## Task
The job is to output each record again, character for character.
------ Supplied entries
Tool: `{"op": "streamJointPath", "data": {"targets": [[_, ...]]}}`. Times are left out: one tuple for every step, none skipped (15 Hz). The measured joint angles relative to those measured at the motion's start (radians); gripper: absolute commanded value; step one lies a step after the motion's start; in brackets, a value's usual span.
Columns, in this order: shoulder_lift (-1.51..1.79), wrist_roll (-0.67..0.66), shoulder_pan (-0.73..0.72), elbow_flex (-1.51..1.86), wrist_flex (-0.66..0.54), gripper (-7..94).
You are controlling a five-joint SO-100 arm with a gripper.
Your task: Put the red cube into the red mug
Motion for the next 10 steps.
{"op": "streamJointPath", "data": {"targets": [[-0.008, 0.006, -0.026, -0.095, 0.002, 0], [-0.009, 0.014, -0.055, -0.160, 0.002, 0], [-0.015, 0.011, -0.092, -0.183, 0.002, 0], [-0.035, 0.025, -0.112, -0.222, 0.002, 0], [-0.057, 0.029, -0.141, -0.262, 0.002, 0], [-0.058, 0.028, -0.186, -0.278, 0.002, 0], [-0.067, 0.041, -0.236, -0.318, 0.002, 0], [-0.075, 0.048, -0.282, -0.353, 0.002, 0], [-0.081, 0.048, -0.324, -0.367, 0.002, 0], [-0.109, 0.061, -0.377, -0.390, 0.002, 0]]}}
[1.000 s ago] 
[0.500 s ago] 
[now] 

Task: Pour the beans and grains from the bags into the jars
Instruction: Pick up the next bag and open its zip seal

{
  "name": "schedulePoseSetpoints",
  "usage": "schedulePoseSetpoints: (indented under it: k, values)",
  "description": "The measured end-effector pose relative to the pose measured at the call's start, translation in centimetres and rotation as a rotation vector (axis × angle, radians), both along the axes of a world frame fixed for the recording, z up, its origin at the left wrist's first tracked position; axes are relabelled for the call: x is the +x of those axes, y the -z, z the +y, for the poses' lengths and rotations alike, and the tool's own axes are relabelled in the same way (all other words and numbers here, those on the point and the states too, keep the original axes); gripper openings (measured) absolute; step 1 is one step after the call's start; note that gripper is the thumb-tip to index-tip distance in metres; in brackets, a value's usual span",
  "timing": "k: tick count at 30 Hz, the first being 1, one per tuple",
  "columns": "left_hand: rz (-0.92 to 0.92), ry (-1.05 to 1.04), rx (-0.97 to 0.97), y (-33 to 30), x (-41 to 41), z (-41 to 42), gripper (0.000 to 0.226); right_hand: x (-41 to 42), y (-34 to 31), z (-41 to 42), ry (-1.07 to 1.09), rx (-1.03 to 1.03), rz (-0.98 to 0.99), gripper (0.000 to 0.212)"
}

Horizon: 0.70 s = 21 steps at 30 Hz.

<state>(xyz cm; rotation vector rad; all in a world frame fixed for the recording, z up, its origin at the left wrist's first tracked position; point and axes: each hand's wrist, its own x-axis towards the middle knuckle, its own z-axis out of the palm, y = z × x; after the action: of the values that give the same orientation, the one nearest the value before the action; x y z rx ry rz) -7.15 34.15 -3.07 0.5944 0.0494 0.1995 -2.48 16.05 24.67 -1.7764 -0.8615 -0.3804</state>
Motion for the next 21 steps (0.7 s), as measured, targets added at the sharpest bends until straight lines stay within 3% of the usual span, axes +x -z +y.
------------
## Written answer
Tool: `{"op": "streamJointPath", "data": {"targets": [[_, ...]]}}`. Times are left out: one tuple for every step, none skipped (15 Hz). The measured joint angles relative to those measured at the motion's start (radians); gripper: absolute commanded value; step one lies a step after the motion's start; in brackets, a value's usual span.
Columns, in this order: shoulder_lift (-1.51..1.79), wrist_roll (-0.67..0.66), shoulder_pan (-0.73..0.72), elbow_flex (-1.51..1.86), wrist_flex (-0.66..0.54), gripper (-7..94).
You are controlling a five-joint SO-100 arm with a gripper.
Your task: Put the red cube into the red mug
Motion for the next 10 steps.
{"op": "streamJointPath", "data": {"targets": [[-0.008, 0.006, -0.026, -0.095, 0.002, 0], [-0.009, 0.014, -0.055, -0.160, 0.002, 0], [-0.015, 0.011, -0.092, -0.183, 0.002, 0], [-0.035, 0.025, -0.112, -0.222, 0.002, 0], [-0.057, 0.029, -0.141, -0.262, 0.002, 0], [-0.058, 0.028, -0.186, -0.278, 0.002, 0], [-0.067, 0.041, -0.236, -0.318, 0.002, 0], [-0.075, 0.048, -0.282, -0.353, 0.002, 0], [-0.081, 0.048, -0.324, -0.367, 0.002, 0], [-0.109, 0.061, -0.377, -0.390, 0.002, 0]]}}
[1.000 s ago] 
[0.500 s ago] 
[now] 

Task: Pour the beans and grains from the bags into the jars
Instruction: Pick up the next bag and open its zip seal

{
  "name": "schedulePoseSetpoints",
  "usage": "schedulePoseSetpoints: (indented under it: k, values)",
  "description": "The measured end-effector pose relative to the pose measured at the call's start, translation in centimetres and rotation as a rotation vector (axis × angle, radians), both along the axes of a world frame fixed for the recording, z up, its origin at the left wrist's first tracked position; axes are relabelled for the call: x is the +x of those axes, y the -z, z the +y, for the poses' lengths and rotations alike, and the tool's own axes are relabelled in the same way (all other words and numbers here, those on the point and the states too, keep the original axes); gripper openings (measured) absolute; step 1 is one step after the call's start; note that gripper is the thumb-tip to index-tip distance in metres; in brackets, a value's usual span",
  "timing": "k: tick count at 30 Hz, the first being 1, one per tuple",
  "columns": "left_hand: rz (-0.92 to 0.92), ry (-1.05 to 1.04), rx (-0.97 to 0.97), y (-33 to 30), x (-41 to 41), z (-41 to 42), gripper (0.000 to 0.226); right_hand: x (-41 to 42), y (-34 to 31), z (-41 to 42), ry (-1.07 to 1.09), rx (-1.03 to 1.03), rz (-0.98 to 0.99), gripper (0.000 to 0.212)"
}

Horizon: 0.70 s = 21 steps at 30 Hz.

<state>(xyz cm; rotation vector rad; all in a world frame fixed for the recording, z up, its origin at the left wrist's first tracked position; point and axes: each hand's wrist, its own x-axis towards the middle knuckle, its own z-axis out of the palm, y = z × x; after the action: of the values that give the same orientation, the one nearest the value before the action; x y z rx ry rz) -7.15 34.15 -3.07 0.5944 0.0494 0.1995 -2.48 16.05 24.67 -1.7764 -0.8615 -0.3804</state>
Motion for the next 21 steps (0.7 s), as measured, targets added at the sharpest bends until straight lines stay within 3% of the usual span, axes +x -z +y.

That is the complete answer.